In young men and women without chronic disease, moxifloxacin, a drug known to block the K_v11.1 channel, increased the QT interval, decreased glucose levels and increase insulin sensitivity, associated with an increased risk of hypoglycaemia.

AUTHOR CONTRIBUTIONS

SST and JKK designed the study. CRJ contributed to the design of the study, the data collection, the statistical analyses, the interpretation of data and wrote the first draft of the manuscript. JB and CK contributed to the design of the study and the collection of data. JJH provided data. AFL and TMP contributed to the interpretation of the data. SV contributed to the design of the study and the interpretation of the data. JLI contributed to the statistical analyses. JJH, BH and RFS contributed to the production and interpretation of data. SST contributed to the design of the study, obtained funding, interpretation of data and contributed to the first draft of the manuscript. All authors critically reviewed the manuscript and approved the version to be published. CRJ and SST are the guarantors of the manuscript and, thereby, are guarantors of the integrity of the data and the results reported in this manuscript.

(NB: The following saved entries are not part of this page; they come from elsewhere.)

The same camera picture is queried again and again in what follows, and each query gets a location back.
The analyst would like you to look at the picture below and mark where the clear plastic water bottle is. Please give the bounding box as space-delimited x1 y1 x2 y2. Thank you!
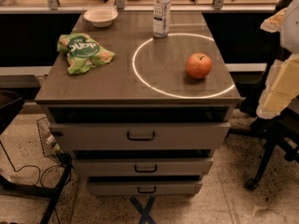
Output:
153 0 171 38

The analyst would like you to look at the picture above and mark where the green snack bag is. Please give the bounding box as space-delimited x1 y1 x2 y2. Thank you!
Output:
57 33 115 75

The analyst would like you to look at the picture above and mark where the black cable on floor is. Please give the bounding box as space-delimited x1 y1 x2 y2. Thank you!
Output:
0 140 73 189

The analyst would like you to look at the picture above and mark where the blue tape cross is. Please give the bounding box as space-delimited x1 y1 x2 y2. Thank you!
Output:
130 196 157 224

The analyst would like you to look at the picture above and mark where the top grey drawer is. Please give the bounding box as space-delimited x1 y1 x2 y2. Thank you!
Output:
50 122 230 150

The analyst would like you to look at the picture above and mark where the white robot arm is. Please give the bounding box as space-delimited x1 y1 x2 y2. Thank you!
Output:
256 0 299 119

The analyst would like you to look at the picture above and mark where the wire mesh basket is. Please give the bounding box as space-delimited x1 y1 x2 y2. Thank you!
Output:
36 118 64 164

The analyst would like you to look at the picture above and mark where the middle grey drawer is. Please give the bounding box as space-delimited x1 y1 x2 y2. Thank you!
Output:
73 158 214 177

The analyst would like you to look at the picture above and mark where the black office chair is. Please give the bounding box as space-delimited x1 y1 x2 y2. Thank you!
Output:
241 0 299 189

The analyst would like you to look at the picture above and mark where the grey drawer cabinet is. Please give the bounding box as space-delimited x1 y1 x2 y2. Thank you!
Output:
36 11 240 184

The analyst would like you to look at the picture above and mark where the bottom grey drawer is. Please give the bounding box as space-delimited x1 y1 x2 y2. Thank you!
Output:
87 181 203 196

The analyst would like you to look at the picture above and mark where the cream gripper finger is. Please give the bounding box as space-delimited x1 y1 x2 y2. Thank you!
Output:
260 8 286 33
256 53 299 119

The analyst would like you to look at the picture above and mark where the white bowl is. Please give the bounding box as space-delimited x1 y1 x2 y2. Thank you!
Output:
83 7 118 28

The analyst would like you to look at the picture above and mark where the grey drawer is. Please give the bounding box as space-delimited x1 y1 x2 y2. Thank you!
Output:
50 122 230 150
87 181 203 196
73 158 214 177

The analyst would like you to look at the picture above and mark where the red apple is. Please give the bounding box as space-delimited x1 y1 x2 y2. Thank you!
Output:
186 52 212 79

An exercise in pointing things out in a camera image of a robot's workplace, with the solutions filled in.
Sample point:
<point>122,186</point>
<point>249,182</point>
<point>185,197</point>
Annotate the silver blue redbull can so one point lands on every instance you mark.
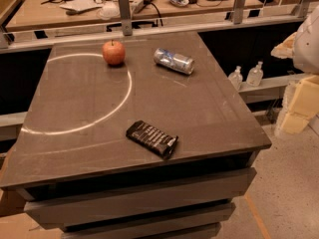
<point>174,61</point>

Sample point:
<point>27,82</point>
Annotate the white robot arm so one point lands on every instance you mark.
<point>306,45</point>

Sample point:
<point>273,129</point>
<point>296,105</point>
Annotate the black snack bar wrapper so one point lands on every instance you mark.
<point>152,138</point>

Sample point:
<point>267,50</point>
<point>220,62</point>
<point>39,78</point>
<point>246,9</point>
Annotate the red apple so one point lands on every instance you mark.
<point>114,52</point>

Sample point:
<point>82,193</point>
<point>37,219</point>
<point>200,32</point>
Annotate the left clear sanitizer bottle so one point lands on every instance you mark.
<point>236,78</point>

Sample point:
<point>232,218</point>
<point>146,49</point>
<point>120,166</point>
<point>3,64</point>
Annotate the clear sanitizer bottle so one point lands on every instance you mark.
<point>236,78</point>
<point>255,75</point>

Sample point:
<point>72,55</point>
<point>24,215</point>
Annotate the grey drawer cabinet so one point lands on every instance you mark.
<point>181,201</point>

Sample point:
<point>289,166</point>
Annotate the right clear sanitizer bottle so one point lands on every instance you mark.
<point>255,75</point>

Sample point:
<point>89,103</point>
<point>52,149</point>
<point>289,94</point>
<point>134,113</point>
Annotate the white plastic lid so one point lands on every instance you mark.
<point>109,10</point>

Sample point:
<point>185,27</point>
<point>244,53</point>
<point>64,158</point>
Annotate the wooden workbench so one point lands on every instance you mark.
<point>34,15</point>

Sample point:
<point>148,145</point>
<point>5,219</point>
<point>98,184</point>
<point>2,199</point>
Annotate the metal frame rail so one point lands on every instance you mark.
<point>271,15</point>

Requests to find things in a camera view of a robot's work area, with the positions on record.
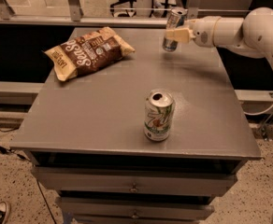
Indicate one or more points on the silver blue redbull can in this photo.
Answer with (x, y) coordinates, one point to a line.
(175, 20)

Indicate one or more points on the white green 7up can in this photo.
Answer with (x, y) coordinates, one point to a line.
(159, 112)

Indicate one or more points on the grey drawer cabinet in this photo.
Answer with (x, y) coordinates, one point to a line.
(85, 137)

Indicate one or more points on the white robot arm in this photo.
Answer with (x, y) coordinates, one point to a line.
(250, 201)

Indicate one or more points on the top drawer knob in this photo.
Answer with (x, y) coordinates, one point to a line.
(134, 189)

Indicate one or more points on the brown chip bag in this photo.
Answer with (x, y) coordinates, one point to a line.
(88, 53)

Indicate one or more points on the drawer knob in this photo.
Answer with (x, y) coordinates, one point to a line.
(135, 215)
(134, 189)

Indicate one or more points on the black office chair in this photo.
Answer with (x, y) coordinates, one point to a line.
(129, 12)

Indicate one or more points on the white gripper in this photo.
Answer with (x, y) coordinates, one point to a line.
(203, 32)

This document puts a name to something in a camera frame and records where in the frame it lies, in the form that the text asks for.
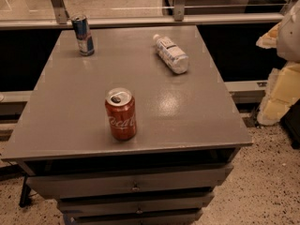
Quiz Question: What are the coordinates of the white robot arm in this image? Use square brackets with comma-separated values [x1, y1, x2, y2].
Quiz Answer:
[277, 0, 300, 62]

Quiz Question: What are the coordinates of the clear blue-label plastic bottle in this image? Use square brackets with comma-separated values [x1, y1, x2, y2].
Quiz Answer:
[153, 34, 189, 74]

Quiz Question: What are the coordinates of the red Coca-Cola can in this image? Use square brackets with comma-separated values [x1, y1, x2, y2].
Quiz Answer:
[105, 87, 137, 141]

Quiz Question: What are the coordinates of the grey drawer cabinet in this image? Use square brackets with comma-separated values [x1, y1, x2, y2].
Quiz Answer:
[3, 26, 251, 225]

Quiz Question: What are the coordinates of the blue silver energy drink can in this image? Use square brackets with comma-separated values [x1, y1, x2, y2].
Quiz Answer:
[71, 14, 95, 56]

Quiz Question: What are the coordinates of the metal railing frame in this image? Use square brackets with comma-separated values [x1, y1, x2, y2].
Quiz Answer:
[0, 0, 297, 30]

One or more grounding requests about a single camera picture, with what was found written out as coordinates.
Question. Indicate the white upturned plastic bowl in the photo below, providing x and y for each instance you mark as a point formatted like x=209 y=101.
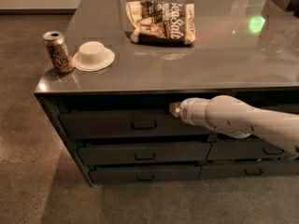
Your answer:
x=93 y=56

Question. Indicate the dark grey drawer cabinet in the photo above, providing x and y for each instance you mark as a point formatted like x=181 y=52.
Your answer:
x=244 y=48

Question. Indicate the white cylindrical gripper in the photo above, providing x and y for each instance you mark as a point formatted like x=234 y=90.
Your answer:
x=189 y=112

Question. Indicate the brown sea salt snack bag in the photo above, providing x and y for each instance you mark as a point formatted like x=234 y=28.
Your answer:
x=162 y=21

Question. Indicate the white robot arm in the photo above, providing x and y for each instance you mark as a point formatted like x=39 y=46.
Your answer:
x=232 y=117

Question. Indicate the gold soda can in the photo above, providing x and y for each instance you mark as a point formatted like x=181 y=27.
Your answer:
x=56 y=47

AUTHORS' RELATIONSHIPS AND ACTIVITIES

JJH was supported by the Novo Nordisk Foundation.

FUNDING

The study was funded by grants from the Independent Research Fund Denmark, the Danish Heart Association, and the Lundbeck Foundation. The funding sources for the study were not involved in the design of the study, the collection, analysis, and interpretation of data writing the report, and did not impose any restrictions regarding publication.

PEER REVIEW

The peer review history for this article is available at https://publons.com/publon/10.1111/dom.14851.

TRIAL REGISTRATION

The Danish National Committee on Health Research Ethics: H‐17013807. Clinicaltrial.org: NCT03868657.

Supporting information

Appendix S1. Supporting Information

Juhl CR, Burgdorf J, Knudsen C, et al. A randomized, double‐blind, crossover study of the effect of the fluoroquinolone moxifloxacin on glucose levels and insulin sensitivity in young men and women. Diabetes Obes Metab. 2023;25(1):98‐109. doi: 10.1111/dom.14851

DATA AVAILABILITY STATEMENT

Upon reasonable request and if following the regulations of the Danish Data Protection Agency, data may be shared.